Dataset records
########
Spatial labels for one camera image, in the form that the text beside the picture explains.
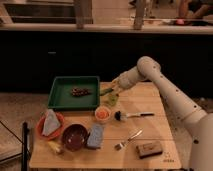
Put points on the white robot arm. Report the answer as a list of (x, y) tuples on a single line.
[(196, 120)]

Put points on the black dish brush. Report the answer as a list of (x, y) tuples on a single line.
[(121, 116)]

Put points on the grey folded cloth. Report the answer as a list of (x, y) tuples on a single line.
[(51, 123)]

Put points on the person in background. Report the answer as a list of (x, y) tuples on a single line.
[(192, 12)]

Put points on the black chair frame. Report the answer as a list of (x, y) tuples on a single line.
[(25, 153)]

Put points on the green plastic cup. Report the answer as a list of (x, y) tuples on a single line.
[(112, 99)]

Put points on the green pepper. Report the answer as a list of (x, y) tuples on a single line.
[(105, 91)]

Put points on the small cup with orange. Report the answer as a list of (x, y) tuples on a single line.
[(102, 114)]

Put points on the bunch of dark grapes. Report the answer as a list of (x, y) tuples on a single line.
[(78, 92)]

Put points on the green plastic tray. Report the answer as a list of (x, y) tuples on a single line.
[(60, 97)]

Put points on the metal fork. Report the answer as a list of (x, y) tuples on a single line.
[(122, 144)]

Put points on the blue sponge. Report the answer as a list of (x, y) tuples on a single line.
[(96, 136)]

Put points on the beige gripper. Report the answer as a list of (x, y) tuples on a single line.
[(115, 86)]

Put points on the brown wooden block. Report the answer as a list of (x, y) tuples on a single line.
[(149, 149)]

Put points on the dark red bowl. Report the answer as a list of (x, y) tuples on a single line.
[(74, 137)]

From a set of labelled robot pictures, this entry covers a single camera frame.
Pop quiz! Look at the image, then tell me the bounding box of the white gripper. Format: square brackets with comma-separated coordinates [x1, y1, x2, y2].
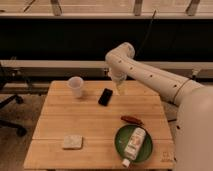
[109, 68, 127, 95]

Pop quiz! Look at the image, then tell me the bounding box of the black eraser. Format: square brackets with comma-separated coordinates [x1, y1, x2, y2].
[98, 88, 113, 106]

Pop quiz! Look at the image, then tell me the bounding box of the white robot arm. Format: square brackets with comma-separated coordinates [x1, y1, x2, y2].
[105, 42, 213, 171]

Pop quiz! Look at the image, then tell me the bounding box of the white sponge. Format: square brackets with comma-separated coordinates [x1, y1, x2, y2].
[62, 135, 83, 149]

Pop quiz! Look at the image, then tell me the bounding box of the red chili pepper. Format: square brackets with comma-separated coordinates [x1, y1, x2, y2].
[121, 116, 143, 125]

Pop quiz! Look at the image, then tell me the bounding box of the green plate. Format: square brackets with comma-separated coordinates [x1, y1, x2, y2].
[114, 125, 153, 163]

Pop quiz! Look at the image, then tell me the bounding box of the white bottle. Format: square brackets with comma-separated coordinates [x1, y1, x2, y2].
[122, 127, 146, 167]

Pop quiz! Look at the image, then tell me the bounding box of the black office chair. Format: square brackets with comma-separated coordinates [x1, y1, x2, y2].
[0, 63, 28, 137]

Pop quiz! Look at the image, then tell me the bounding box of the black hanging cable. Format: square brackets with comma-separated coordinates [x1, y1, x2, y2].
[134, 9, 157, 59]

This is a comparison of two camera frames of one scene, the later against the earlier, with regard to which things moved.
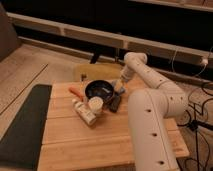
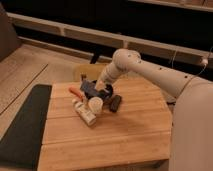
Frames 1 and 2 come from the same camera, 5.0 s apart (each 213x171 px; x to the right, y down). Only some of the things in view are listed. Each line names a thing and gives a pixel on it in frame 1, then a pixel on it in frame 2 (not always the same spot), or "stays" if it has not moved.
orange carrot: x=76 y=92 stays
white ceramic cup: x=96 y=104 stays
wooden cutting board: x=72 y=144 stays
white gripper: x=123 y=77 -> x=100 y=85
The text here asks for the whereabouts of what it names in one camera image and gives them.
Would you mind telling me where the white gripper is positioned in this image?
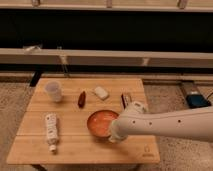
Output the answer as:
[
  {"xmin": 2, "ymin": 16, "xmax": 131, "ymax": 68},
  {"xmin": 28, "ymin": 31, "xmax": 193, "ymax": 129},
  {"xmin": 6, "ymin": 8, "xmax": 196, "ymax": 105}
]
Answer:
[{"xmin": 108, "ymin": 120, "xmax": 127, "ymax": 143}]

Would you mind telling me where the orange ceramic bowl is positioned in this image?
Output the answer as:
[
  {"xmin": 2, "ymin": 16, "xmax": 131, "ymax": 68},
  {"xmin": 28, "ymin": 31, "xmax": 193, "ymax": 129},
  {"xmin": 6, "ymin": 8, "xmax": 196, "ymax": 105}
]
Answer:
[{"xmin": 87, "ymin": 110, "xmax": 119, "ymax": 138}]

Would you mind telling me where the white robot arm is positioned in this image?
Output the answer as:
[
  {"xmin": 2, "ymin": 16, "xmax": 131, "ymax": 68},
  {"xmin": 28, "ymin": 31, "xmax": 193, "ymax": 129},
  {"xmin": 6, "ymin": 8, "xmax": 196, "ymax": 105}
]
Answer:
[{"xmin": 109, "ymin": 101, "xmax": 213, "ymax": 142}]

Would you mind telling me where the white soap bar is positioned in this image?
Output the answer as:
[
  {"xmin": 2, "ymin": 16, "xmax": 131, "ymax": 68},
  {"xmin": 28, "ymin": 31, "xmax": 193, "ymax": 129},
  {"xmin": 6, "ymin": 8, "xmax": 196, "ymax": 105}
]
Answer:
[{"xmin": 94, "ymin": 86, "xmax": 109, "ymax": 100}]

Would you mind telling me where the dark red sausage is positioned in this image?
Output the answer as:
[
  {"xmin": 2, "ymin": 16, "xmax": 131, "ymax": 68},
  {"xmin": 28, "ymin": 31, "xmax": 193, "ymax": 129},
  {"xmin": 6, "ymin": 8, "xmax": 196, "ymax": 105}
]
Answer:
[{"xmin": 78, "ymin": 91, "xmax": 86, "ymax": 108}]

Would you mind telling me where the wooden table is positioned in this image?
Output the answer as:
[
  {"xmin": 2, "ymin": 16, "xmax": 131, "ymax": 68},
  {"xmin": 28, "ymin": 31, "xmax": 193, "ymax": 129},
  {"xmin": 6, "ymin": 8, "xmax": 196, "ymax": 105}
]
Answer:
[{"xmin": 7, "ymin": 78, "xmax": 160, "ymax": 164}]

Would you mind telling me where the white tube bottle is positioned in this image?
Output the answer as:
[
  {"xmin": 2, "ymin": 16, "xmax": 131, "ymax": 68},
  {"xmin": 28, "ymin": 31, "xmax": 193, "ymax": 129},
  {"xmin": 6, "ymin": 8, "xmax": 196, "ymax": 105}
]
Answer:
[{"xmin": 45, "ymin": 113, "xmax": 59, "ymax": 153}]

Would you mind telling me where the translucent plastic cup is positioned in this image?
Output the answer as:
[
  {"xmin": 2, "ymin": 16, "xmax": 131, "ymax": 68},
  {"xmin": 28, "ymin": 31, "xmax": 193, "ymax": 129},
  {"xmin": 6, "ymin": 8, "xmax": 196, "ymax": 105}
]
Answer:
[{"xmin": 44, "ymin": 81, "xmax": 62, "ymax": 102}]

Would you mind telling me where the black blue floor device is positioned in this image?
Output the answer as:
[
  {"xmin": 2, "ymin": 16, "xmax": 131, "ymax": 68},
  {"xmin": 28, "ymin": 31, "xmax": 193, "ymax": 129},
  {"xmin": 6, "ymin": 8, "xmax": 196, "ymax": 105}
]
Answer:
[{"xmin": 186, "ymin": 90, "xmax": 211, "ymax": 108}]

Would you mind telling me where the grey metal rail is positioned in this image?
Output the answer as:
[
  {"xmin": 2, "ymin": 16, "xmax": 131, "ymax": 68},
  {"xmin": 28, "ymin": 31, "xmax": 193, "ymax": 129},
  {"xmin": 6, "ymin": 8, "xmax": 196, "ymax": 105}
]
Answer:
[{"xmin": 0, "ymin": 47, "xmax": 213, "ymax": 68}]

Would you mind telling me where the upper metal rail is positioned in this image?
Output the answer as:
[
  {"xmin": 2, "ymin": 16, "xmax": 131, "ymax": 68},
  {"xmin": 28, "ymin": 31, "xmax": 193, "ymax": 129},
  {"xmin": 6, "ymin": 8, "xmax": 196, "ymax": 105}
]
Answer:
[{"xmin": 0, "ymin": 0, "xmax": 213, "ymax": 13}]

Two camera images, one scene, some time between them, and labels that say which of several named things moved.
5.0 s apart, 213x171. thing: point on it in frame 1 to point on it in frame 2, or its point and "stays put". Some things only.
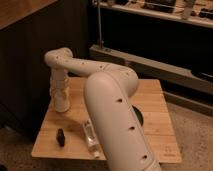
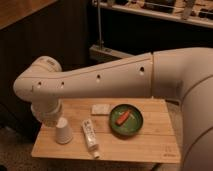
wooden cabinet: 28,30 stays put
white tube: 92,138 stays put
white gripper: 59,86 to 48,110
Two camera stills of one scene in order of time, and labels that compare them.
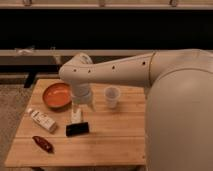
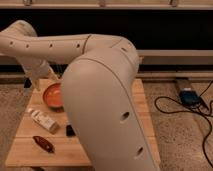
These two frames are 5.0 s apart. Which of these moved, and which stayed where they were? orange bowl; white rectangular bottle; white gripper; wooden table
Moved: white gripper
Stayed: white rectangular bottle; wooden table; orange bowl
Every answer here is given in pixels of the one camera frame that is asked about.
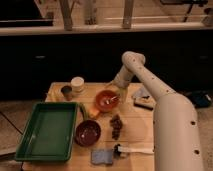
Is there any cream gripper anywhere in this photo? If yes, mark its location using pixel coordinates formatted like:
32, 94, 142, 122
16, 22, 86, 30
107, 81, 128, 103

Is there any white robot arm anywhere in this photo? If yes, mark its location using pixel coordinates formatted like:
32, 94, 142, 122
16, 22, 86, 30
112, 51, 204, 171

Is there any orange-red bowl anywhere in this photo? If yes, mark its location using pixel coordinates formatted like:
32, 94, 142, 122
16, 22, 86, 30
94, 90, 119, 113

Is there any dark red bowl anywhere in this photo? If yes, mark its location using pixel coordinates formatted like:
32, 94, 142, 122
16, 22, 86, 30
75, 120, 101, 147

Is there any grey and black block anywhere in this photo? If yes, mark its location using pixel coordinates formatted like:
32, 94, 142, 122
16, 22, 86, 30
132, 87, 155, 110

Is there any brown grape cluster toy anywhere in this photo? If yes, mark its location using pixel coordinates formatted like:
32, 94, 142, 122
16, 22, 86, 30
110, 115, 123, 140

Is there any white lidded jar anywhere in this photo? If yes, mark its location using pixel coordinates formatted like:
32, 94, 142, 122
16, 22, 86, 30
71, 77, 84, 92

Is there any toy carrot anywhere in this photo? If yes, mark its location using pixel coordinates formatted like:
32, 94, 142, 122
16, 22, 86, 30
79, 103, 100, 120

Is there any small metal cup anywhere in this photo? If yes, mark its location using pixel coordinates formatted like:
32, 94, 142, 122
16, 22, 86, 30
61, 85, 72, 101

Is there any blue grey sponge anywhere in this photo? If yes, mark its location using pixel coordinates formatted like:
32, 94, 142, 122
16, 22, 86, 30
91, 149, 113, 165

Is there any blue black object on floor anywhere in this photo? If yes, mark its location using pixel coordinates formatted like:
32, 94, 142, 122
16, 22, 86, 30
187, 91, 212, 108

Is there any green plastic tray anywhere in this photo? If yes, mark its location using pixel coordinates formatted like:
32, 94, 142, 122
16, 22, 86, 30
15, 102, 77, 162

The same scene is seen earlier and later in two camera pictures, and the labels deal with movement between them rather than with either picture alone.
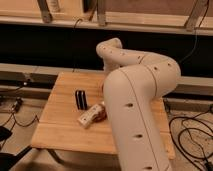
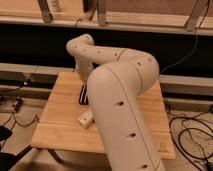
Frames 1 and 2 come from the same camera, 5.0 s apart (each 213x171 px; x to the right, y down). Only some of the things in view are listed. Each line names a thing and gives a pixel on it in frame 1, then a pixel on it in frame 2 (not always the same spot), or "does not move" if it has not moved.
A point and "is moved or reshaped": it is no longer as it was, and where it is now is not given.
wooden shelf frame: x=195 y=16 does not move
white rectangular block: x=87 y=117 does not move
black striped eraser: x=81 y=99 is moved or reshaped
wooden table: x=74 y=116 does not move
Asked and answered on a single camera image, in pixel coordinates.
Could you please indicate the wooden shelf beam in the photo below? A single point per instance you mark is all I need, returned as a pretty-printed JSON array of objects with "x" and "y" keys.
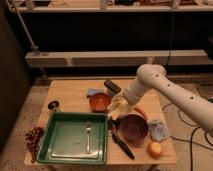
[{"x": 117, "y": 58}]

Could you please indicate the dark rectangular block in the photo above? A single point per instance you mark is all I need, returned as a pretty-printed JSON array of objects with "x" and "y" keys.
[{"x": 112, "y": 86}]

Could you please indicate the black handled knife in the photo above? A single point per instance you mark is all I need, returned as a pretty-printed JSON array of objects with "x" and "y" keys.
[{"x": 118, "y": 141}]

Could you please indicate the blue sponge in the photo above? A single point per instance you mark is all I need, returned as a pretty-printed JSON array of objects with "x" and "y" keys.
[{"x": 92, "y": 91}]

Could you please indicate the blue crumpled cloth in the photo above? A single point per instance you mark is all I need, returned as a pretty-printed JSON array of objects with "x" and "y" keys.
[{"x": 158, "y": 131}]

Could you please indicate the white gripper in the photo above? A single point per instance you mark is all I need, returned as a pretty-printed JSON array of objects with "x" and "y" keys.
[{"x": 121, "y": 101}]

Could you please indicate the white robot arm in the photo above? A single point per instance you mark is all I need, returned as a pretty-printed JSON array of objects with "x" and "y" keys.
[{"x": 151, "y": 76}]

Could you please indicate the silver fork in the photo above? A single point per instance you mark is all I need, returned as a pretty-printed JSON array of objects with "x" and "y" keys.
[{"x": 88, "y": 130}]

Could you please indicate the orange carrot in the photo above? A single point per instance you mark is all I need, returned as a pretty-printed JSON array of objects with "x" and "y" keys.
[{"x": 138, "y": 109}]

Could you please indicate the purple bowl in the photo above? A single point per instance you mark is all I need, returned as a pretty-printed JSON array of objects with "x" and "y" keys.
[{"x": 133, "y": 127}]

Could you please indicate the orange bowl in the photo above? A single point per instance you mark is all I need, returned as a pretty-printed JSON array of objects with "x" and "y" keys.
[{"x": 99, "y": 102}]

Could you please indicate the green plastic tray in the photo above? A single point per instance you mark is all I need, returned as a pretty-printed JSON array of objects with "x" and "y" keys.
[{"x": 65, "y": 139}]

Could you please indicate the yellow banana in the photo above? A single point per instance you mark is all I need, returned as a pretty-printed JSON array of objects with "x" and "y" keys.
[{"x": 114, "y": 111}]

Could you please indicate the small metal can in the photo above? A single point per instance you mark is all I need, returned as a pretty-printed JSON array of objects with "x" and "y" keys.
[{"x": 53, "y": 106}]

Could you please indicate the yellow lemon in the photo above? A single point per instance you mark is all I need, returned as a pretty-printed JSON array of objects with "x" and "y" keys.
[{"x": 155, "y": 149}]

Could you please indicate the red grape bunch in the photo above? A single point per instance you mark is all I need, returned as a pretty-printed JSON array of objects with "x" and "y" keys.
[{"x": 32, "y": 139}]

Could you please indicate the metal diagonal pole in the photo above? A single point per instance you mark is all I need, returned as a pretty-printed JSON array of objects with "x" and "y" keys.
[{"x": 34, "y": 47}]

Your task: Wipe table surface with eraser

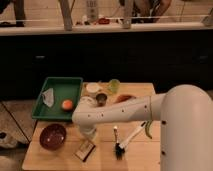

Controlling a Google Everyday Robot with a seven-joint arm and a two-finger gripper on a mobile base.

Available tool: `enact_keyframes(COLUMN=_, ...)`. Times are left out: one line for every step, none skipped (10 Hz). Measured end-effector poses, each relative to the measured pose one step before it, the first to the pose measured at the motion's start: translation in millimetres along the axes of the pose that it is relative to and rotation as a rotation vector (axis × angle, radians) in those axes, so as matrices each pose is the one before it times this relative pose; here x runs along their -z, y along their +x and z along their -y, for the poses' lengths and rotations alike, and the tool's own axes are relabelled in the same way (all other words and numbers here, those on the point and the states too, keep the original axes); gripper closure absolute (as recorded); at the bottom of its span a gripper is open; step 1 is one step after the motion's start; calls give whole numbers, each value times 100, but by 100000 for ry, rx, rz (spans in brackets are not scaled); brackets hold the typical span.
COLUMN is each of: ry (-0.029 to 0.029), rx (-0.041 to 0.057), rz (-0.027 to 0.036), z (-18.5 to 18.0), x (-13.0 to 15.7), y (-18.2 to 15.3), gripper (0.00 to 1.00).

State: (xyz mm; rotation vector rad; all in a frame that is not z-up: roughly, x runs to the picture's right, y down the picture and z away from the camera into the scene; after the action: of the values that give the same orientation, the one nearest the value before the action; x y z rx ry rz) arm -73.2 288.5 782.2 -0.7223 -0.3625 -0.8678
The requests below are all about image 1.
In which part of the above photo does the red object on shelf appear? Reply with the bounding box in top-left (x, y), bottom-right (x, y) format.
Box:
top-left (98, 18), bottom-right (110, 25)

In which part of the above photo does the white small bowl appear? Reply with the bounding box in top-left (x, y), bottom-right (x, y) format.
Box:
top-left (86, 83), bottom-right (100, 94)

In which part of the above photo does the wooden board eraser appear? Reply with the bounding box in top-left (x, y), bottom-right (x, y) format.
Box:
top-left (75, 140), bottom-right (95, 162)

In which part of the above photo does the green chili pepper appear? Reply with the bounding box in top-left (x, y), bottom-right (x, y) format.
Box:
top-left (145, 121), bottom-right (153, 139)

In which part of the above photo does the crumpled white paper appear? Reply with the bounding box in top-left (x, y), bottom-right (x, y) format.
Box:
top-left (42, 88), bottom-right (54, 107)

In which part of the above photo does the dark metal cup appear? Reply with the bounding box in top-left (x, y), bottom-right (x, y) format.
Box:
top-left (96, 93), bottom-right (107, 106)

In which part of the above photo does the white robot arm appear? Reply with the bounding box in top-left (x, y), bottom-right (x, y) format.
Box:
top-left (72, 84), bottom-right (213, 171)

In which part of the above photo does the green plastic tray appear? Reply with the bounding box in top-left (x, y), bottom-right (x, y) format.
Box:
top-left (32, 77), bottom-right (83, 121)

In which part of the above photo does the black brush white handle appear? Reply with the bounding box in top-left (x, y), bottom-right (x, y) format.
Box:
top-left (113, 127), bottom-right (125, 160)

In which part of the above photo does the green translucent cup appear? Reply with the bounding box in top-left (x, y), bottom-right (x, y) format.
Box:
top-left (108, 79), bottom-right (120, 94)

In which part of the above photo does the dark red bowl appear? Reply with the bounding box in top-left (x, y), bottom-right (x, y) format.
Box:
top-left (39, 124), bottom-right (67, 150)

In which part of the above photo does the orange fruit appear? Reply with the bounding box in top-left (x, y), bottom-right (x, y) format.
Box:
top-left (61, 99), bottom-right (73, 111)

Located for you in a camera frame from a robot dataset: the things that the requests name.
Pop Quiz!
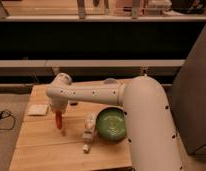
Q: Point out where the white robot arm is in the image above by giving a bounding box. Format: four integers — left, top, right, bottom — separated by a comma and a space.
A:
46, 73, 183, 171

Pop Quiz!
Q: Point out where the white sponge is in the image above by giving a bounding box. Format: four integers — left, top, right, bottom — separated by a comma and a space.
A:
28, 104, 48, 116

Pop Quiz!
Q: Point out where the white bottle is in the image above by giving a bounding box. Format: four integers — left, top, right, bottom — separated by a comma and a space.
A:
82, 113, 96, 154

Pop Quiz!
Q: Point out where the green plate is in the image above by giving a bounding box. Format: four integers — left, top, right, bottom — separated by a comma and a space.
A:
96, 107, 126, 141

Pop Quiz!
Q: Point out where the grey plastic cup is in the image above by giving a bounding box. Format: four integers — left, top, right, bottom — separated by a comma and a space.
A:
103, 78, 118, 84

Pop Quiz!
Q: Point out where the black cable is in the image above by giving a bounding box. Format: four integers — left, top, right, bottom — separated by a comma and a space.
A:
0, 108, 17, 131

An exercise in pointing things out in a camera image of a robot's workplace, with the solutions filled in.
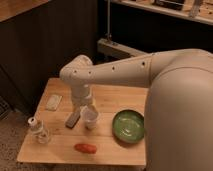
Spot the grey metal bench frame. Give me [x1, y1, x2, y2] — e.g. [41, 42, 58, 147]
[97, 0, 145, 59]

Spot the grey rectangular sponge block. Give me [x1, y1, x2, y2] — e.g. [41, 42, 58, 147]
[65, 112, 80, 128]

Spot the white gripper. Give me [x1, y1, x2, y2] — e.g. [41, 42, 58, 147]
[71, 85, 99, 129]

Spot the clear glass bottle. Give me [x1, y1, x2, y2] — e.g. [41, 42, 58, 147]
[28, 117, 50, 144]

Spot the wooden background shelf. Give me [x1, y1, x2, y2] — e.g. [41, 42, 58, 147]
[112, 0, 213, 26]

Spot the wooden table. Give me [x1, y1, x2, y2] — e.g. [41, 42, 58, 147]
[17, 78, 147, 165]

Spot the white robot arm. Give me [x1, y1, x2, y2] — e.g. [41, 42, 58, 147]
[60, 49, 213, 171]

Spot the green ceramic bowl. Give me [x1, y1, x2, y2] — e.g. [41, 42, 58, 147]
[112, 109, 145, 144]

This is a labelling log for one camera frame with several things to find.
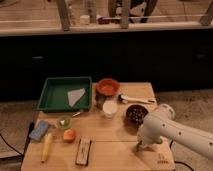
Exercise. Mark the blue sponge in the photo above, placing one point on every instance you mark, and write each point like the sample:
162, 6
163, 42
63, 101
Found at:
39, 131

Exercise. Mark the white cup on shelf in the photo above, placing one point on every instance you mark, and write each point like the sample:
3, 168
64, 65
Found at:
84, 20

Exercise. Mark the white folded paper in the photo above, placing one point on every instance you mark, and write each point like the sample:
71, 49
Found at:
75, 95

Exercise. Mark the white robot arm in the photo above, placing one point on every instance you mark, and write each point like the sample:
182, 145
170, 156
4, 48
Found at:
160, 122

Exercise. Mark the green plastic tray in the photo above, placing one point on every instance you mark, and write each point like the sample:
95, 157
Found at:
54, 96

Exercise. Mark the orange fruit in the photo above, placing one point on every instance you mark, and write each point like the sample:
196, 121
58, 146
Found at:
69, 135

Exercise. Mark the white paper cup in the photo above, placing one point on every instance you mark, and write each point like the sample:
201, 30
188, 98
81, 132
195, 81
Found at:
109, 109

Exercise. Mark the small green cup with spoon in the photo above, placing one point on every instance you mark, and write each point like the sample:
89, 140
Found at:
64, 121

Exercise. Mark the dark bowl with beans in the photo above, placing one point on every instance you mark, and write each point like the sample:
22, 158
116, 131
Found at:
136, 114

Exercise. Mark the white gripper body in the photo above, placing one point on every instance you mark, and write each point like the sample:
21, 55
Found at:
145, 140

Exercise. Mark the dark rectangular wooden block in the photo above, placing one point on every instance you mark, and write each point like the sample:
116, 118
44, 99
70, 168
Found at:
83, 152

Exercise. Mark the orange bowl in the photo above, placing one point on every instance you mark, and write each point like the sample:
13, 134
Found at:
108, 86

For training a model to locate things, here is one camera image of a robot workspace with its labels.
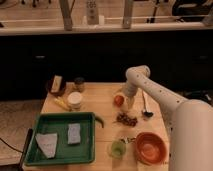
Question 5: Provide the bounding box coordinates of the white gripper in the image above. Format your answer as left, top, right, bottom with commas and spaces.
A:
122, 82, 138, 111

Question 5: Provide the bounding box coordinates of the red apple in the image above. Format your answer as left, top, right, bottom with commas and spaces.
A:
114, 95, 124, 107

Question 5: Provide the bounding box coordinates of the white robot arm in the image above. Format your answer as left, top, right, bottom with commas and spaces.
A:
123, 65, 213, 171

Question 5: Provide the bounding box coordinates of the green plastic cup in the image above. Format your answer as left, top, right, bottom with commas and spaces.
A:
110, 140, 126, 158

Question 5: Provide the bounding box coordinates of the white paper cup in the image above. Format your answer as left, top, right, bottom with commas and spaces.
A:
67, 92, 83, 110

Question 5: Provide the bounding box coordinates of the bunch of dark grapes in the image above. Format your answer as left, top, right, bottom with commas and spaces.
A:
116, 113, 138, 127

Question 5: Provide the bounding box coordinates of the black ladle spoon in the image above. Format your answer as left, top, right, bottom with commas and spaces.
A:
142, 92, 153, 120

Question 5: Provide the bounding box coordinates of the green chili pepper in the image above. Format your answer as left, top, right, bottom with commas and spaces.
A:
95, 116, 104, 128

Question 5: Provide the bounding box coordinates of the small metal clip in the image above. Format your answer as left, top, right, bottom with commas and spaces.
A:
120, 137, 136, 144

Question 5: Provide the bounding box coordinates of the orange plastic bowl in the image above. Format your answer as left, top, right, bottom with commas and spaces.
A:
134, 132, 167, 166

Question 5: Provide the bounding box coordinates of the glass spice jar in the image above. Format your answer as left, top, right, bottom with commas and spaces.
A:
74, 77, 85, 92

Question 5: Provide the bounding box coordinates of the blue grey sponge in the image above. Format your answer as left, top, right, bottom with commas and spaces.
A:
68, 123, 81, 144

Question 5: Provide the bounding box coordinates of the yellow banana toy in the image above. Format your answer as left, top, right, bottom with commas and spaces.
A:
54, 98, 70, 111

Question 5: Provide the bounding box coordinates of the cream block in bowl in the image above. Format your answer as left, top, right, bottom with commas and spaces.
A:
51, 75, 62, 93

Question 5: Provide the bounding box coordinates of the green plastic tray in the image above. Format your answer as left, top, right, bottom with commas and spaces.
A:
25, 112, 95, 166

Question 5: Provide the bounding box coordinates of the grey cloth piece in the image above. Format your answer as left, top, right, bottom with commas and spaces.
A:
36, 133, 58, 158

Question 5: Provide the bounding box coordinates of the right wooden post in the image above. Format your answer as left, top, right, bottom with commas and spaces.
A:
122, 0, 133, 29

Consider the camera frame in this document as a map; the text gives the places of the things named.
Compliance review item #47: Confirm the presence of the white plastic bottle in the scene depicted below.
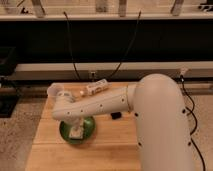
########
__Exercise requirements__: Please report every line among the entries that includes "Reply".

__Answer to the problem__:
In which part of the above photo does the red object on shelf appear? Reply with the bounding box in top-left (x, y), bottom-right (x, y) format.
In which part of the above photo does the white small bowl appear? Reply with the bounding box in top-left (x, y), bottom-right (x, y) format.
In which part of the above photo does the wooden board eraser appear? Reply with the bounding box in top-left (x, y), bottom-right (x, y) format.
In which part of the above photo does the green chili pepper appear? Reply with the bounding box in top-left (x, y), bottom-right (x, y) format.
In which part of the above photo does the crumpled white paper appear? Reply with the bounding box in top-left (x, y), bottom-right (x, y) format.
In which part of the above photo does the dark metal cup appear? Reply with the bounding box in top-left (x, y), bottom-right (x, y) format.
In which part of the above photo does the white robot arm appear? Reply with the bounding box in top-left (x, y), bottom-right (x, y) format.
In which part of the above photo does the green plastic tray appear? Reply with the bounding box in top-left (x, y), bottom-right (x, y) format.
In which part of the above photo does the black brush white handle appear? Reply with the bounding box in top-left (x, y), bottom-right (x, y) format.
In which part of the above photo does the green translucent cup appear? Reply with the bounding box in top-left (x, y), bottom-right (x, y) format.
In which part of the above photo does the dark red bowl appear? Reply with the bounding box in top-left (x, y), bottom-right (x, y) format.
In which part of the above photo does the orange fruit appear? Reply with the bounding box in top-left (x, y), bottom-right (x, y) format.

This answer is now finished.